Sunday, November 17, 2019

Some nitty gritty about DNA


For those of you who are interested in the "sciency" side of DNA, Genie Judy Stanley sends this article from Atlantic magazine.


It’s Possible to Inherit More DNA From One Parent Than the Other
23andMe’s 4-million-person database reveals how many people are living with undetected chromosomal anomalies.
OCTOBER 10, 2019

Before Natalie Nakles was born, before the egg from which she was conceived was even fully mature, something went slightly awry. The egg that would help form her ended up with two copies of chromosome 16. So today, 24-year-old Nakles does not, as most people do, have one set of chromosomes from each parent. She has two copies of chromosome 16 from her mother and none from her father.
This phenomenon, called uniparental disomy, can happen in any of the 23 pairs of chromosomes. In the scientific literature, it has been linked to spontaneous abortions—and if the fetus survives, skeletal abnormalities, seizures, intellectual disability, and childhood cancers. Nakles has Asperger’s syndrome, but she is otherwise healthy. She has no serious health issues. She only found out about her uniparental disomy after sending in her saliva to 23andMe.
Now a new study of DNA from 4.4 million 23andMe customers—as well as 430,000 people in the U.K. Biobank—suggests many other healthy people, like Nakles, are living with uniparental disomy. The study identified 675 such people and found no significant associations with deleterious traits. Uniparental disomy is both more common and less detrimental than the scientific literature suggested.
  
The people in 23andMe and U.K. Biobank, on the other hand, skew healthy, and it turns out that even healthy people can have what might seem to be big genetic anomalies. “I like to say it’s normal to be abnormal,” Robinson says. She adds that uniparental disomy sometimes comes up in prenatal tests, and the results can make parents anxious because the existing scientific research is essentially a catalog of everything that can go wrong. This study might add some reassurance. “Just because you have that doesn’t automatically mean there’s going to be anything wrong with your child,” she says.
Uniparental disomy is the result of an error during meiosis, the process that forms eggs and sperm. Scientists have proposed different mechanisms, but the most common scenario probably goes like this: The error in meiosis gives the egg or sperm an extra copy of one chromosome, so the resulting embryo ends up with three copies on it. Sometimes, these embryos are spontaneously aborted, but other times, they are able to go through “trisomy rescue,” in which some cells lose that extra third chromosome and eventually outcompete the non-normal cells. The resulting child ends up with the right number of chromosomes, but not necessarily one from each parent.
This is all much more complicated than the standard story of sperm meets egg, yet the result is still a healthy child. “It goes against so many of the rules of biology you’ve memorized in school,” says Priyanka Nakka, a postdoctoral fellow at Boston Children’s Hospital and former 23andMe intern who co-wrote the study. Scientists have theorized and later discovered other ways that conception can go very much awry yet still result in healthy children, such as sesquizygotic twins.

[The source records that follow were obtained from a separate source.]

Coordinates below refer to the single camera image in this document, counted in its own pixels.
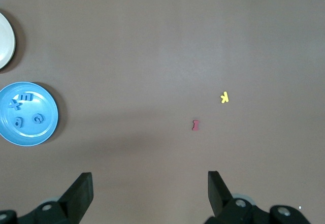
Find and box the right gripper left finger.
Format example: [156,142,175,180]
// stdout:
[0,172,94,224]

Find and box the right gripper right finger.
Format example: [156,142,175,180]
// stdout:
[205,170,312,224]

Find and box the blue foam letter G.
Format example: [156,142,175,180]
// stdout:
[32,113,45,125]

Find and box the blue foam letter a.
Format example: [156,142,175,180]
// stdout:
[13,116,25,129]

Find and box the blue foam plus sign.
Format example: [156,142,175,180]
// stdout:
[9,98,22,112]

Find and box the blue round plate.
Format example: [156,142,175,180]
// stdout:
[0,81,59,147]

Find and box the yellow foam letter K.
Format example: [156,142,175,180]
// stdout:
[219,91,230,105]

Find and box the beige round plate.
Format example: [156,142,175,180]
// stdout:
[0,12,16,70]

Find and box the brown table cover sheet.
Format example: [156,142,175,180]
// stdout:
[0,0,325,224]

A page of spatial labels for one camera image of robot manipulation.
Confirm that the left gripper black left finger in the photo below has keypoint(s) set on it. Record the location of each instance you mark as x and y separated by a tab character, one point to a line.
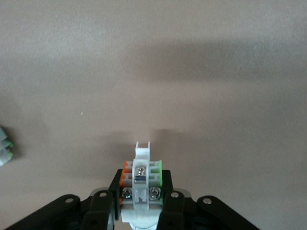
96	210

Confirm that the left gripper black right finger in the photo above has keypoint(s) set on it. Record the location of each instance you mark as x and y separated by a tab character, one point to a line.
177	210

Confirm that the small orange white contact block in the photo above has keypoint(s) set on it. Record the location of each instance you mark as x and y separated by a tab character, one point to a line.
4	146

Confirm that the white push button switch assembly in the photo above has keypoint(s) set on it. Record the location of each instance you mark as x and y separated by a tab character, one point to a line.
141	182

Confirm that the brown table cover sheet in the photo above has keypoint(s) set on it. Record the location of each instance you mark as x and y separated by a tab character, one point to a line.
153	72

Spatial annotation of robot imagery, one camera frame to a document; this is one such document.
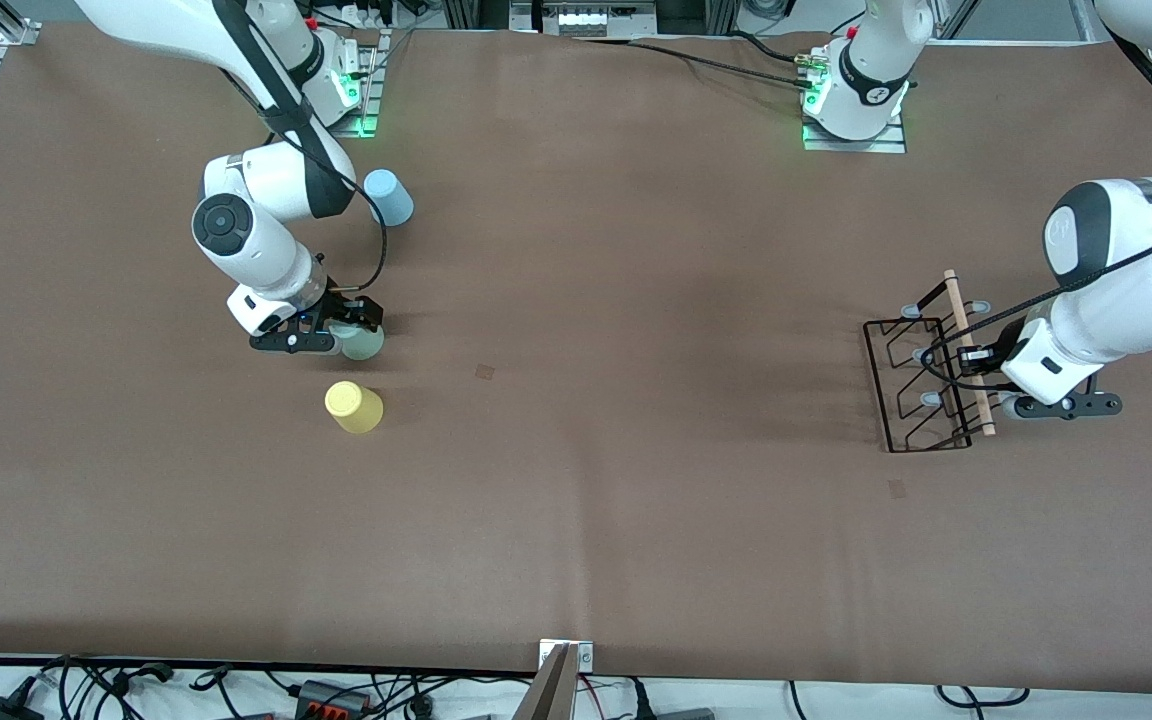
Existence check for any mint green plastic cup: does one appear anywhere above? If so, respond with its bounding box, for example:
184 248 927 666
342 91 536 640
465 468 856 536
339 325 386 362

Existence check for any black wire cup holder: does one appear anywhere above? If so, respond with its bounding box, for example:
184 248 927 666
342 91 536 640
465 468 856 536
863 268 999 453

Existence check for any yellow plastic cup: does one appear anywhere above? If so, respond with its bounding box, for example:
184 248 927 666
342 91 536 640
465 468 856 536
324 380 385 435

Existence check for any light blue plastic cup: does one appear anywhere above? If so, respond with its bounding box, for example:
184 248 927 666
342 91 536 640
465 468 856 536
362 168 415 228

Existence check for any white power strip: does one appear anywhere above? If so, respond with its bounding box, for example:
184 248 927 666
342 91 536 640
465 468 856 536
331 0 407 29

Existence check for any brown table cover sheet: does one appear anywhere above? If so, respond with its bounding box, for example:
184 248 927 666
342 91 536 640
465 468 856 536
0 20 1152 696

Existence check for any grey electrical terminal block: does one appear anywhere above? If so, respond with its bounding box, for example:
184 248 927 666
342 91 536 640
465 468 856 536
511 0 659 39

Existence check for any black orange connector box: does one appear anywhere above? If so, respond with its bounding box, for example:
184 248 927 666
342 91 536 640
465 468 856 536
294 680 374 717

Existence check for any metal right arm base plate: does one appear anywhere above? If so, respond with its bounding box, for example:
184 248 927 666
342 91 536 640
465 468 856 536
321 28 384 139

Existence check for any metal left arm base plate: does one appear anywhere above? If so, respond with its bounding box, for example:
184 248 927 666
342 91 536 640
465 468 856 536
801 110 909 155

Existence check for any short black base cable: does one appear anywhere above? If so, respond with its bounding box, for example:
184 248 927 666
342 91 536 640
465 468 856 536
726 30 805 67

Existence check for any long black base cable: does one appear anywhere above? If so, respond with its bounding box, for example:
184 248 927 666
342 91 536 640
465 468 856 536
576 36 809 93

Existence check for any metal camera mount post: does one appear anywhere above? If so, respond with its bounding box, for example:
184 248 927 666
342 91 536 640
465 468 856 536
514 640 595 720

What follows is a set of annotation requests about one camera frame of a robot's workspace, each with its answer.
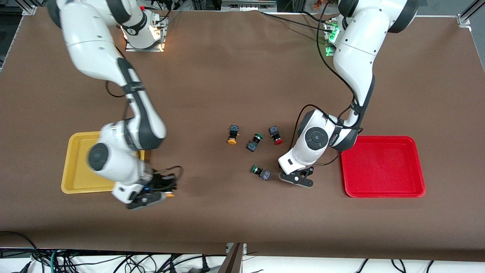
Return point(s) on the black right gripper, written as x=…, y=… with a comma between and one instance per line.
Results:
x=160, y=182

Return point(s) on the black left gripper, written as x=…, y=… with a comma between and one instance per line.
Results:
x=308, y=171

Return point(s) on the yellow push button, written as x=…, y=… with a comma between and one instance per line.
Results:
x=170, y=195
x=233, y=131

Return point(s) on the red push button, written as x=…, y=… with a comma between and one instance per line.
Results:
x=273, y=131

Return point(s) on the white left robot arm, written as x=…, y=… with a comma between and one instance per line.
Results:
x=356, y=49

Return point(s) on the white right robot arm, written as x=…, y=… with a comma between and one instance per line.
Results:
x=91, y=45

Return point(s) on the green push button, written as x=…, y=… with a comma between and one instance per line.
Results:
x=265, y=175
x=252, y=145

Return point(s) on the brown table cloth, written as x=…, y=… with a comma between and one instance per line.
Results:
x=242, y=212

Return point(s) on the red plastic tray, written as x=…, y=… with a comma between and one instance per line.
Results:
x=382, y=167

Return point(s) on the yellow plastic tray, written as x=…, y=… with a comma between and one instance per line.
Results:
x=77, y=167

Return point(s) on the small metal bracket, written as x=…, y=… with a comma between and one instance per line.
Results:
x=244, y=248

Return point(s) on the brown wooden post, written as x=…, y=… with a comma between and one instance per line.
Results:
x=232, y=261

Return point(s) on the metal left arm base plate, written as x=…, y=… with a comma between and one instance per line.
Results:
x=329, y=51

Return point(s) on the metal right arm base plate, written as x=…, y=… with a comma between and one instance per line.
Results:
x=161, y=45

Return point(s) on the grey metal rail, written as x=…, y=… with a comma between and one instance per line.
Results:
x=248, y=4

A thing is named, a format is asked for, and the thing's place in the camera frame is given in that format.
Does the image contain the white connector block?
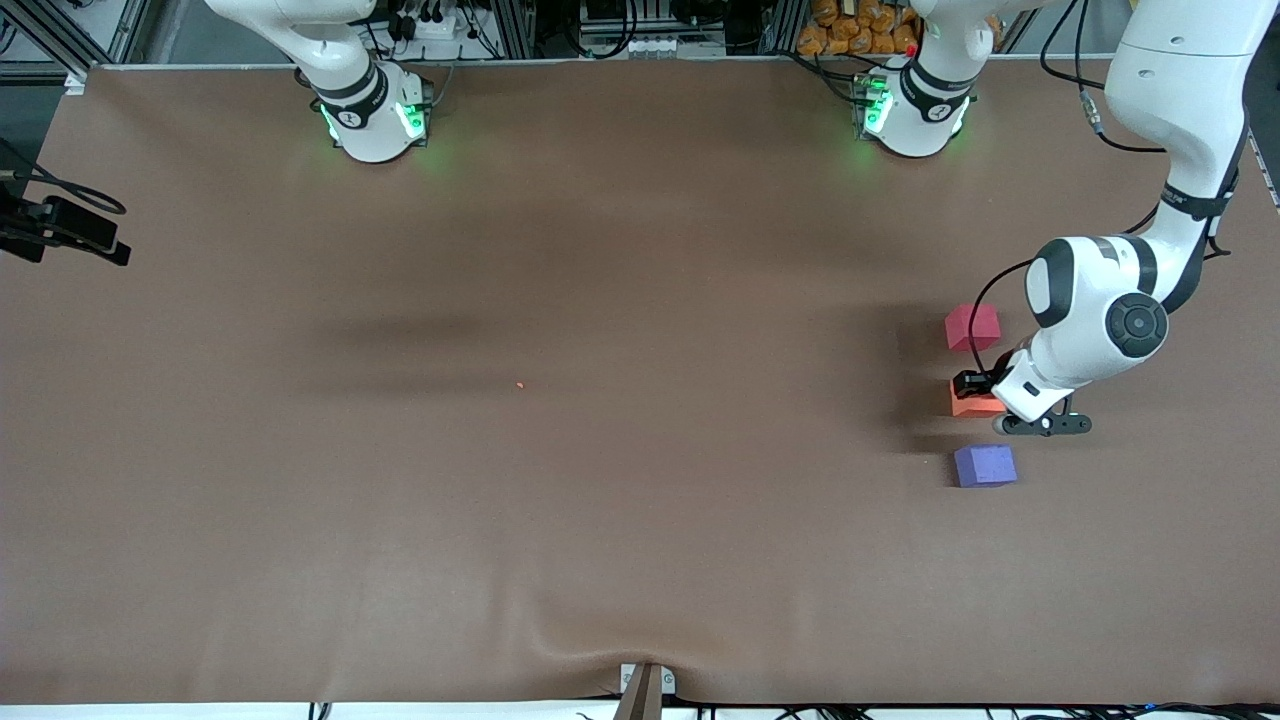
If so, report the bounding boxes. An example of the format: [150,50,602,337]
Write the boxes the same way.
[622,35,728,58]

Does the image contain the white power strip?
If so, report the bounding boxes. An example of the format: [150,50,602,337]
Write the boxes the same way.
[395,8,471,43]

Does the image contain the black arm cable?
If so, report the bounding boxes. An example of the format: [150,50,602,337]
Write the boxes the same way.
[966,0,1236,376]
[0,138,128,216]

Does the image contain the red foam block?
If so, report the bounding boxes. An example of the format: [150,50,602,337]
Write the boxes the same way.
[944,303,1002,353]

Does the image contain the aluminium table edge rail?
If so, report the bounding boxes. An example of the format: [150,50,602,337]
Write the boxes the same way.
[1245,100,1280,211]

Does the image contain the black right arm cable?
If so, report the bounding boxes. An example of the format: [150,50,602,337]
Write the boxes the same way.
[0,138,128,216]

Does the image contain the metal table clamp bracket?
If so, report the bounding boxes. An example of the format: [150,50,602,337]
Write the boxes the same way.
[612,663,677,720]

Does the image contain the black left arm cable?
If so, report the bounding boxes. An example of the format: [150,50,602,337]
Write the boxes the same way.
[966,0,1236,376]

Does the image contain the aluminium diagonal strut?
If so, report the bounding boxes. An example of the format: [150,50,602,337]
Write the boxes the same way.
[10,0,151,79]

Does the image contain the heap of orange objects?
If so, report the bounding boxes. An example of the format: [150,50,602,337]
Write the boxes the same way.
[797,0,921,56]

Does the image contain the purple foam block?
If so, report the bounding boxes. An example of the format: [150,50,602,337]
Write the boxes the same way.
[953,443,1019,489]

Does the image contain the brown table cloth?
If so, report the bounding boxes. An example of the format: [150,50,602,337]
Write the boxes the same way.
[0,55,1280,706]

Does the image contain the aluminium frame post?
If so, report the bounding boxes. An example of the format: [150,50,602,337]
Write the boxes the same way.
[490,0,537,59]

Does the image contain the orange foam block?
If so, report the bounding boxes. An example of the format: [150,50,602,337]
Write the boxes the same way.
[950,380,1007,418]

When uniparental disomy does lead to health problems, it is for one of two reasons. First, a child might inherit two copies of a rare, recessive mutation from one parent. Second, some genes are normally turned off or on depending on which parent they’re inherited from in a phenomenon called “genomic imprinting.” That means inheriting two copies from the same parent can cause various health issues. For example, two maternal copies of chromosome 15 leads to Prader-Willi syndrome; two paternal copies leads to Angelman syndrome. They are distinct genetic disorders with very distinct symptoms.

Genomic imprinting does not appear to be spread evenly across all chromosomes though, and uniparental disomy is more serious when on some chromosomes than others. Nakka and her co-authors found that most of the existing papers on uniparental disomy focused on disorders related to chromosomes 6, 7, 11, 14, and 15. But uniparental disomy among relatively healthy people in 23andMe and U.K. Biobank tended to be more common on chromosomes 1, 4, 16, 21, 22, and X.
As at-home DNA tests have become more common, customers have been discovering uniparental disomies on their own. One prominent genetic genealogist, CeCe Moore, told me she had seen about a dozen cases from people who had approached her about their unusual DNA test results. 23andMe doesn’t flag uniparental disomy to customers—and the company says it doesn’t plan to—but it’s possible to deduce from closely scrutinizing the results.
Nakles figured it out after she and her mom both took 23andMe tests, and she noticed they shared more of chromosome 16 than usual. She got her dad to take a test, too, and it confirmed they shared no segments of chromosome 16 at all. Nakles is a medical student, and she quickly pieced together how she came to be in cellular detail. When we talked, she traced for me the initial error in meiosis and the trisomy rescue that “fixed” it. She marveled at how easily she could have not been born at all.